Giorgio Napolitano, sulla scia di Azeglio Ciampi, che è stato il primo a riportare un certo senso di Italianità, invitando a cantare L’inno Nazionale, a dare rilievo alla bandiera, a rileggere la storia (L’eccidio della divisione Acqui a Cefalonia  ecc) ha  ben  detto recentemente, anche se in termini linguistici antiquati,  in un tentativo forse di mettere insieme le tante contraddizioni della nostra storia (liberale, fascista  socialista, comunista democristiana, craxiana e berlusconiana): celebriamo degnamente il nostro centocinquantenario senza idoleggiare il retaggio (e-remitaggio-aferesi di e  e sincope di mi ) e senza idealizzare il presente.Dunque accettiamo La  Bandiera  e L’ Inno di Mameli,  dovendo celebrare questo Risorgimento ottocentesco, mostrando almeno che l’Inno, che ci ha accompagnato nel bene  nel male nella nostra storia, ha avuto una qualche forza di coesione Inoltre, seppure esso  non sia espressione vera della nostra unità (neppure oggi raggiunta), almeno capiamo che  l’Italia ha una sua forma repubblicana unitaria, basata sul lavoro, a cominciare dalla  fine della II guerra mondiale e che dobbiamo avere davvero una lingua comune con referenze concrete condivise realmente.

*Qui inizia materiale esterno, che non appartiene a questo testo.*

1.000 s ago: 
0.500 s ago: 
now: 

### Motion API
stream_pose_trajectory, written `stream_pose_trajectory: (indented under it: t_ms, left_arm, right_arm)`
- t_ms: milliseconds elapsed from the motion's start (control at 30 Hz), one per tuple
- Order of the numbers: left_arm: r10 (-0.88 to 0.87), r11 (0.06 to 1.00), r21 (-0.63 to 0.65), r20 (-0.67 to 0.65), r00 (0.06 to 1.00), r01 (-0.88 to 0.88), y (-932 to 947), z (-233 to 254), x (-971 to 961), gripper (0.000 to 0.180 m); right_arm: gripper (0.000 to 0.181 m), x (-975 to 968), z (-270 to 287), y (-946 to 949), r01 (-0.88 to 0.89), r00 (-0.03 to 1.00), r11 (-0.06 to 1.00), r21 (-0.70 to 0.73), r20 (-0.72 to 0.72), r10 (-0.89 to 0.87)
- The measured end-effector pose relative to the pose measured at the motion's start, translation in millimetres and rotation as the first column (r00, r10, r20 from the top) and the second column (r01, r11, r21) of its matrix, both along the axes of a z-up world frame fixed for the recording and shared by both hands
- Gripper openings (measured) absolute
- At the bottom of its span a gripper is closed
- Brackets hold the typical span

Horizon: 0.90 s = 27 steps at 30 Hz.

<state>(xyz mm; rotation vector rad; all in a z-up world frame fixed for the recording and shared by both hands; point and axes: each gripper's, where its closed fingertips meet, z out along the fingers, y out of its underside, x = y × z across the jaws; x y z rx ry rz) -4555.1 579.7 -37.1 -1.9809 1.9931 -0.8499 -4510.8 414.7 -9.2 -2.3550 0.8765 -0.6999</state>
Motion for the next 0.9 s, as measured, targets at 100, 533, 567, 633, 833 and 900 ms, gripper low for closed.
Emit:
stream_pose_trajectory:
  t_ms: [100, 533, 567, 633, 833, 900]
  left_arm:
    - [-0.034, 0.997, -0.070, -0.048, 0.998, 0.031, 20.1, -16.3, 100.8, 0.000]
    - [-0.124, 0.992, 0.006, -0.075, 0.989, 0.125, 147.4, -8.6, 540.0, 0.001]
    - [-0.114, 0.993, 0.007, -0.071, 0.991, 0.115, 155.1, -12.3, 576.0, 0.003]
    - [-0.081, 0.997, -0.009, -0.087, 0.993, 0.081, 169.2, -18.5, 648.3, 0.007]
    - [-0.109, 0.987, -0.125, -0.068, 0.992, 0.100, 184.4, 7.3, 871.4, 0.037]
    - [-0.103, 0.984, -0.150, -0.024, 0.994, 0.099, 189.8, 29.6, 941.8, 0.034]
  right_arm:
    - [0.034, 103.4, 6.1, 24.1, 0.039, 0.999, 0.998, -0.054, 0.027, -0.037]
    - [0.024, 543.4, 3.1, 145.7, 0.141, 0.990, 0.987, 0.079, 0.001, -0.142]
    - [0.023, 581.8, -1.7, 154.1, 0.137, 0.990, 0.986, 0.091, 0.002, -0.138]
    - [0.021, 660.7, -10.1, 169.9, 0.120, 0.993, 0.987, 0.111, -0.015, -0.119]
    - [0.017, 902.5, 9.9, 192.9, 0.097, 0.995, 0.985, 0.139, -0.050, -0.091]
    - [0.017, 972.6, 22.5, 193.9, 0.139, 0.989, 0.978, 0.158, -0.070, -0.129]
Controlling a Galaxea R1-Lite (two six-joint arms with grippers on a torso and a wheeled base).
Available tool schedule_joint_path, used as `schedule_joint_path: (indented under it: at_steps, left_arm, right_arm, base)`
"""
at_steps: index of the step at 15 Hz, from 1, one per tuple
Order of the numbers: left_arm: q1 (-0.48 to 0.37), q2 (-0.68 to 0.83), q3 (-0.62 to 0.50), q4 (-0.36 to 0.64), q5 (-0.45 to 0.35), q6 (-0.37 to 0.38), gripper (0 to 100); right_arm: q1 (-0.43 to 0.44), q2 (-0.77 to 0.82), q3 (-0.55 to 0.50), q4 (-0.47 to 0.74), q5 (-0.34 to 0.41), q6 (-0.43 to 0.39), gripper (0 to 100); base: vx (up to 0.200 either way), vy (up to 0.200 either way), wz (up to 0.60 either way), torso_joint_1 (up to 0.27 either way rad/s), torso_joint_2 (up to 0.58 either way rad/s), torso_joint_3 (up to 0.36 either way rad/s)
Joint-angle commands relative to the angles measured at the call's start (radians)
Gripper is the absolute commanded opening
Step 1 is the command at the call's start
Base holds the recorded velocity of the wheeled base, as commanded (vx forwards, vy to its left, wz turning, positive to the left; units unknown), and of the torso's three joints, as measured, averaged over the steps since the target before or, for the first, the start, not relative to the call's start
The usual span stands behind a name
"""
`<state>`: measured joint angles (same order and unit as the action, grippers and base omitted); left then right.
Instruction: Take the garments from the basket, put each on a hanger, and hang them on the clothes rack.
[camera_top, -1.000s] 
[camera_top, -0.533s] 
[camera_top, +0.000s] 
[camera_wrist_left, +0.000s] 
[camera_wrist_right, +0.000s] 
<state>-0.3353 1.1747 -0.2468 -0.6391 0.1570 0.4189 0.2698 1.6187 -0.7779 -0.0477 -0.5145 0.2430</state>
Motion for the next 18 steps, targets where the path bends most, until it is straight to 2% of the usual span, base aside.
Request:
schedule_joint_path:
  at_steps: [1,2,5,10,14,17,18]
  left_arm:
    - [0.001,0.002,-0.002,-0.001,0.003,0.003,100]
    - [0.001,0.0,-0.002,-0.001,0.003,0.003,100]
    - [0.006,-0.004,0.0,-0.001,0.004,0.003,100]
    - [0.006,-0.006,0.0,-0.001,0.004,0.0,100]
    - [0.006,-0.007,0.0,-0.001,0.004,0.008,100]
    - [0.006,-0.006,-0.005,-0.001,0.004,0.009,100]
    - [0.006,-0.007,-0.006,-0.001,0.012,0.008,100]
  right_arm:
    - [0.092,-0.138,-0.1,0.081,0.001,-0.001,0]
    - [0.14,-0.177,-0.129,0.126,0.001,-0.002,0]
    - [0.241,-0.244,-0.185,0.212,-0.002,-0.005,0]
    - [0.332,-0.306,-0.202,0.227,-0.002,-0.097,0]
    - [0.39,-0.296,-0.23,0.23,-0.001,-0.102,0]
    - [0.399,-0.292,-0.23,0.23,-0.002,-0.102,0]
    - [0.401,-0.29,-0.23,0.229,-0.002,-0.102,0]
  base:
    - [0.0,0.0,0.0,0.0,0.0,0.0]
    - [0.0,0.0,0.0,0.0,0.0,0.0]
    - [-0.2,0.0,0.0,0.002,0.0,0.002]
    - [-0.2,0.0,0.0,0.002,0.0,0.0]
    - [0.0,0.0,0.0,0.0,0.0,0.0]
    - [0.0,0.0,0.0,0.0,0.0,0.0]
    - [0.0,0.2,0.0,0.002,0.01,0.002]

Non c’è stata nessuna volontà popolare, dunque,  di essere italiani unitari ma solo una volontà liberale e mazziniana  repubblicana che, sfruttata da Cavour  abilmente, ha dato la possibilità a Casa Savoia di unificare la nazione geograficamente in senso monarchico , grazie anche all’avventura meridionale di Garibaldi.
Restino  pure, come segno  di tutte le contraddizioni  italiane, la bandiera  e l’Inno di Mameli, come ricordo della pazzia retorica  Risorgimentale di giovani che, comunque, si immolarono per un sogno  di Libertà e come coscienza della necessarietà di una Nuova Italia unitaria, per avere valore,  identità e tipicità in Europa e dare così maggior significato  all’Europa nel Mondo,  data la peculiarità del nostro nazionalismo,  connesso con la Romanitas (e col papato romano).